● **Data for processing**:

--------

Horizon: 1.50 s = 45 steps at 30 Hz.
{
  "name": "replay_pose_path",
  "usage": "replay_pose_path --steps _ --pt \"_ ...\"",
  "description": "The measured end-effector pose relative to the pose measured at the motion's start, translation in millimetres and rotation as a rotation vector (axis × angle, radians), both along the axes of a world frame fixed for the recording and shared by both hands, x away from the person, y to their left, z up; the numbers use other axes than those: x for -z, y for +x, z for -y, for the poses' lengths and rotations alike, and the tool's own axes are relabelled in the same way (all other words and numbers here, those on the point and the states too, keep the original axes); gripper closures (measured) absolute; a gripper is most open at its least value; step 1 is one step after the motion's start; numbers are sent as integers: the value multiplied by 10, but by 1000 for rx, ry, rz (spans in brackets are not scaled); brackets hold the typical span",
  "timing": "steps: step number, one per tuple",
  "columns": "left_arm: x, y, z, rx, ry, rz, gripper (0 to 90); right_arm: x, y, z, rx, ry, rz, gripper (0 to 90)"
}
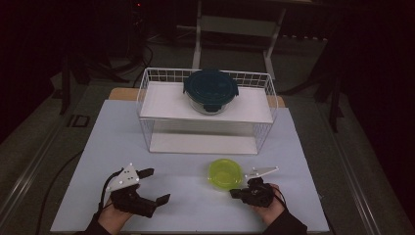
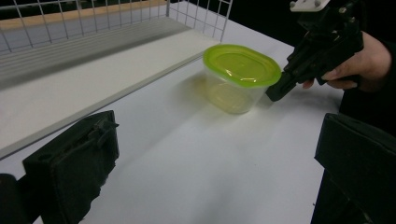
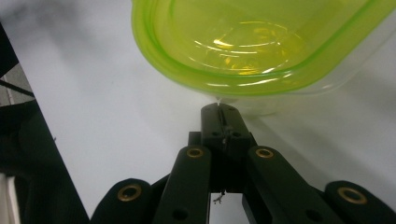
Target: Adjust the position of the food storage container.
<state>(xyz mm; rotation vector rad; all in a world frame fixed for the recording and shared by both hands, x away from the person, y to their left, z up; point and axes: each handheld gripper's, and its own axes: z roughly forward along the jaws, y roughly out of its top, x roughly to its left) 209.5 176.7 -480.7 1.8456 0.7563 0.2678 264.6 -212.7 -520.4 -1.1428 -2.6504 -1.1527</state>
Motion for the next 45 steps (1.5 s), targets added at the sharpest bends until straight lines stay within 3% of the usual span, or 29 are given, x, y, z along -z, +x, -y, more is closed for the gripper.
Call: replay_pose_path --steps 7,16,20,23,28,35,45 --pt "9 -2 12 3 2 -4 0 -1 61 -109 -9 -8 16 899" --pt "6 -5 6 1 0 -2 0 -10 47 -63 -18 -18 10 899" --pt "-4 -8 2 2 1 3 0 -3 65 74 17 -32 9 900" --pt "0 -4 2 2 0 0 0 -4 140 211 82 -38 18 899" --pt "6 -1 7 3 -1 -1 0 -12 226 267 119 -28 20 900" --pt "5 -6 3 3 -1 -3 0 7 333 104 104 -22 9 900" --pt "0 -9 -6 2 -4 0 0 24 341 -108 60 -19 0 899"
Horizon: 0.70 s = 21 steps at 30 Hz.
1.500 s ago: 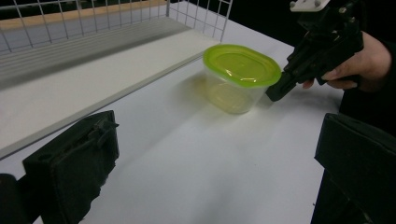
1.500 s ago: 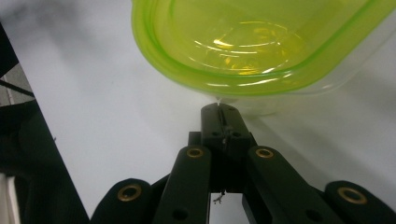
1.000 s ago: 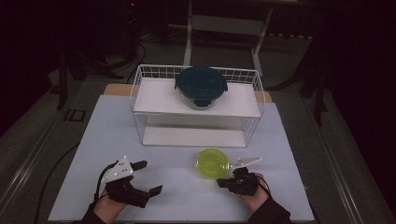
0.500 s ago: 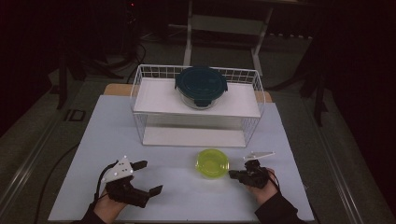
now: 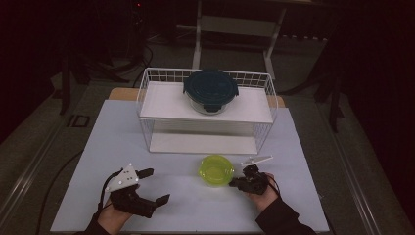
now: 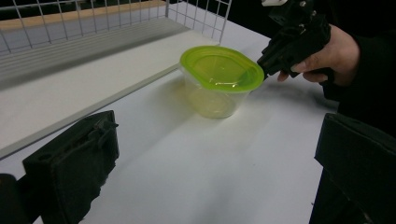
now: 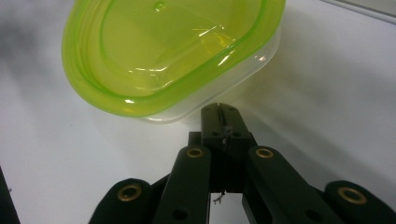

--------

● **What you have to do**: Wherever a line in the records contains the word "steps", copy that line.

● **Output of the exercise**:
Horizon: 1.50 s = 45 steps at 30 Hz.
  "usage": "replay_pose_path --steps _ --pt \"_ ...\"",
  "timing": "steps: step number, one per tuple",
Motion for the next 45 steps (1.5 s), targets added at the sharpest bends until straight lines stay within 3% of the usual span, or 29 are given, x, y, z along -z, +x, -y, more is closed for the gripper.
Call: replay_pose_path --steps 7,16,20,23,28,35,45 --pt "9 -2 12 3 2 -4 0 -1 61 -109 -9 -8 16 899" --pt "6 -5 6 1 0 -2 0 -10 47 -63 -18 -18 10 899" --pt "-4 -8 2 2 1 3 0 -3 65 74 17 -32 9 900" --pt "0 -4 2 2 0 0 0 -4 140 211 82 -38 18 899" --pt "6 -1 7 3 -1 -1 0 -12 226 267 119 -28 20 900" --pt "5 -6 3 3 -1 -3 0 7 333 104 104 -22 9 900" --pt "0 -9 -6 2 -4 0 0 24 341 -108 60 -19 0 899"
Horizon: 0.70 s = 21 steps at 30 Hz.

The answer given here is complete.